Conservation Covenants

A conservation covenant is a written agreement between a landowner and a covenant holder, typically a local government, land trust or other conservation organization. The landowner agrees to protect the land as specified in the covenant, and to allow the covenant holder to monitor compliance. Covenants are attached to the land title, and remain in effect when the land is sold. They can be used to prohibit or restrict subdivision, development or other land uses, and to require that lands or amenities be conserved, restored or used for specified purposes. 'Amenities' may include a wide variety of features, including wildlife, plants, or environmental values.

Local governments often require conservation covenants as a condition of land subdivision, rezoning, or development permits to protect riparian areas, retain native vegetation or restrict access.
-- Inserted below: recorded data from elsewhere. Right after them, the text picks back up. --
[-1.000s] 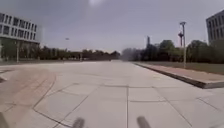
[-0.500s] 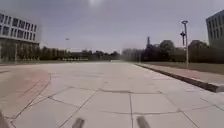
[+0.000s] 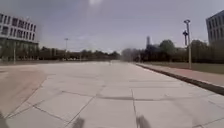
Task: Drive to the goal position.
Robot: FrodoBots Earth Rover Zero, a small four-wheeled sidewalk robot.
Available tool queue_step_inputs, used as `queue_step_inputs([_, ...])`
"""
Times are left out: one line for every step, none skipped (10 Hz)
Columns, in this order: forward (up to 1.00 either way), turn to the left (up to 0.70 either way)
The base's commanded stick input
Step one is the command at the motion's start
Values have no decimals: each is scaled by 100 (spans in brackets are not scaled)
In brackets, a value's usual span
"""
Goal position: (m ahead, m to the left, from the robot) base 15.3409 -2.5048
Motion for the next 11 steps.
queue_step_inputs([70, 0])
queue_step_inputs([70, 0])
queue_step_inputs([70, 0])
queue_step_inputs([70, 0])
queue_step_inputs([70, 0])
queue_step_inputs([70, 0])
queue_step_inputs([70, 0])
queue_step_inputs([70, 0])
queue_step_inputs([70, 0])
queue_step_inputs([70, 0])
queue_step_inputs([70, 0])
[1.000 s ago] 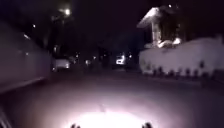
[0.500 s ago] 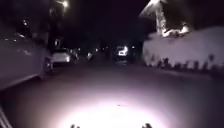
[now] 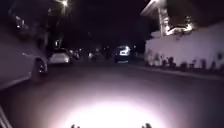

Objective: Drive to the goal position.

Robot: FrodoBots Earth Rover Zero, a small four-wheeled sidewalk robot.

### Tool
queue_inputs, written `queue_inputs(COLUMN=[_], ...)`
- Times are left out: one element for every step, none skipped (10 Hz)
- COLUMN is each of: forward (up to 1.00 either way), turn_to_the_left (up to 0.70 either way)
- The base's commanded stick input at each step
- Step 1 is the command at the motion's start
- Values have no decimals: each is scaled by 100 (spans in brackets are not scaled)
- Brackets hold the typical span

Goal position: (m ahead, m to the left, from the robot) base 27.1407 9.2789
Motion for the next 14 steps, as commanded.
queue_inputs(forward=[85,85,85,85,85,85,85,85,85,85,85,85,85,85], turn_to_the_left=[22,7,0,0,0,0,0,0,0,0,0,0,0,0])
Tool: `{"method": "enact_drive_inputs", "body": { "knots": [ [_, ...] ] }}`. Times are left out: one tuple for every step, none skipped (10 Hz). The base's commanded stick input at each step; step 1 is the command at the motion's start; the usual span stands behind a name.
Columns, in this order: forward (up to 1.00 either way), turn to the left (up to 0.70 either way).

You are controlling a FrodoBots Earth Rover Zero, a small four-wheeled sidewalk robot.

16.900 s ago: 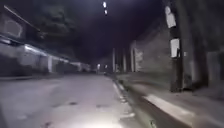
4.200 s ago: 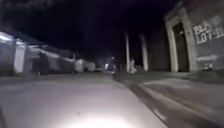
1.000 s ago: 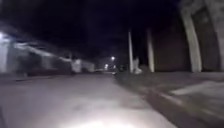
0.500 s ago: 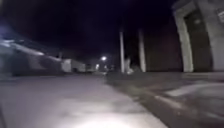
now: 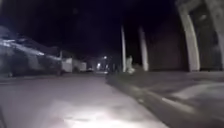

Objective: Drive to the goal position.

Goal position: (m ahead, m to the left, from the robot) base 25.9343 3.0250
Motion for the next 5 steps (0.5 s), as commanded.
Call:
{"method": "enact_drive_inputs", "body": {
  "knots": [
    [0.50, 0.05],
    [0.50, 0.05],
    [0.50, 0.05],
    [0.50, 0.05],
    [0.50, 0.02]
  ]
}}
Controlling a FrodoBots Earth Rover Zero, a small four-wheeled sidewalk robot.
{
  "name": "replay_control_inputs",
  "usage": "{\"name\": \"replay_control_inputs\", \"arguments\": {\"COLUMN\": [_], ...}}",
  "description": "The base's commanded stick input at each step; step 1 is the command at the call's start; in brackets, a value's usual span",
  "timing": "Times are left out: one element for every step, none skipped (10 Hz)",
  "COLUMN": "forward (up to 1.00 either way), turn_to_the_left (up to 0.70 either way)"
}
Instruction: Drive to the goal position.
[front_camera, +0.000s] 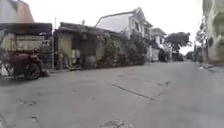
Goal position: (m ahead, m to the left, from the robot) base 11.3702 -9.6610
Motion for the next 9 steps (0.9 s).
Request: {"name": "replay_control_inputs", "arguments": {"forward": [0.0, 0.0, 0.0, 0.0, 0.0, 0.0, 0.0, 0.0, 0.0], "turn_to_the_left": [-1.0, -1.0, -1.0, -1.0, -1.0, -1.0, -1.0, -1.0, -1.0]}}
Often land trusts or other conservation organizations co-hold the covenant with local governments, and take on the compliance monitoring responsibilities.
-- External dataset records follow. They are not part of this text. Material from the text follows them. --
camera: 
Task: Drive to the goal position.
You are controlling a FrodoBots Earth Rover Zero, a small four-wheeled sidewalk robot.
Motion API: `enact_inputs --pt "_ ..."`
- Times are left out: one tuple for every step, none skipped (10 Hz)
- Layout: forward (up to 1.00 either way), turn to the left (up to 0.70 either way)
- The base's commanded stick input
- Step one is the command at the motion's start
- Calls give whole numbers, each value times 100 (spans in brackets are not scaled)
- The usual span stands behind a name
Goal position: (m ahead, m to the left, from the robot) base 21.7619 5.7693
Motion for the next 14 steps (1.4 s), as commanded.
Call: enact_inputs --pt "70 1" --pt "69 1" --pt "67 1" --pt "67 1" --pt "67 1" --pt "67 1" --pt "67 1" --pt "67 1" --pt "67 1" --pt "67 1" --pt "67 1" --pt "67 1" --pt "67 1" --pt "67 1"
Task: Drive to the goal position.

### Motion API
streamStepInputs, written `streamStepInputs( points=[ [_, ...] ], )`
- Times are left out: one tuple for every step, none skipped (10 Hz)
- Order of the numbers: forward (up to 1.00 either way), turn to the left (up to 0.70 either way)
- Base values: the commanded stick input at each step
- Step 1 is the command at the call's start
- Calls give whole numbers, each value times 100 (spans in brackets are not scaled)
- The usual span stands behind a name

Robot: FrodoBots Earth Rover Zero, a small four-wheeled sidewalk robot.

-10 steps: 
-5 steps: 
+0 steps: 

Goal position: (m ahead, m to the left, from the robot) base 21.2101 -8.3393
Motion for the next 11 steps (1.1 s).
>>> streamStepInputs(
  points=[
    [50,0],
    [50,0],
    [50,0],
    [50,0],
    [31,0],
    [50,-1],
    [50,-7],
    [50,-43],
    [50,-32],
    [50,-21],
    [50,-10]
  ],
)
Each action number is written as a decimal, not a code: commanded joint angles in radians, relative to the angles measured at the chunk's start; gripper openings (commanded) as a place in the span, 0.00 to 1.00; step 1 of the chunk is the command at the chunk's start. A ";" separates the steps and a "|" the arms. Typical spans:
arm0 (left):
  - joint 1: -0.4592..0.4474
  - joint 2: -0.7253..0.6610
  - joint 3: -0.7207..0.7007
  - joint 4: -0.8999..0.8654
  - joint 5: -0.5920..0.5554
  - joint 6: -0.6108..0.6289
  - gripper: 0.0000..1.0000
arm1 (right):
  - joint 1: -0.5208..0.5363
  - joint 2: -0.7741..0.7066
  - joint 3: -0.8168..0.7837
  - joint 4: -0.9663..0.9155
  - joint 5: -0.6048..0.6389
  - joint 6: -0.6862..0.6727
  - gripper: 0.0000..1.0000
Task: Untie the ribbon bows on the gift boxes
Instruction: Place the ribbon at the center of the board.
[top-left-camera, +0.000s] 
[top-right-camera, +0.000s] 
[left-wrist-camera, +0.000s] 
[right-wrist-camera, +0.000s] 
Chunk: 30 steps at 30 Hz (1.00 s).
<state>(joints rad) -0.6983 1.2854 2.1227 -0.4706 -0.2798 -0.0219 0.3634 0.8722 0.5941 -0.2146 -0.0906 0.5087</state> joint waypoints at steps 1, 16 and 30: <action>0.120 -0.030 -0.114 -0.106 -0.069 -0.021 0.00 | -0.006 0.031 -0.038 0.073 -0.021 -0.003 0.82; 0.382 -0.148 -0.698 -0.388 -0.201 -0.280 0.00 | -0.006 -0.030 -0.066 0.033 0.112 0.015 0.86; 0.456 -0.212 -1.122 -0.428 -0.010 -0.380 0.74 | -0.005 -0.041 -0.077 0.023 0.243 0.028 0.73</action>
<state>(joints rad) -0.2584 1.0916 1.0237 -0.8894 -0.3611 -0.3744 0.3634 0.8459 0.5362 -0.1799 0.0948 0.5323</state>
Near lytton, bc (c) Mike Pearson

Advantages include:

  • the ability to permanently protect land without buying it.
  • the ability to protect sensitive portions of a property without restricting use on the rest of it.
  • the ability to involve conservation organizations that will monitor compliance.
  • the ability to modify the covenant if all parties agree.

Disadvantages include:

  • the need for ongoing landowner outreach, as new owners may not understand the covenant's restrictions.
  • a potential reduction in property value.
  • the potential for high legal and land survey costs.
  • a reliance on regular compliance monitoring.

Examples

  • As a condition of rezoning, Cowichan Valley Regional District requires covenant protection of at least 33% of the land area of each parcel in the Shawnigan Lake Comprehensive Development Zone. The area is to consist of the most environmentally sensitive portions of the property.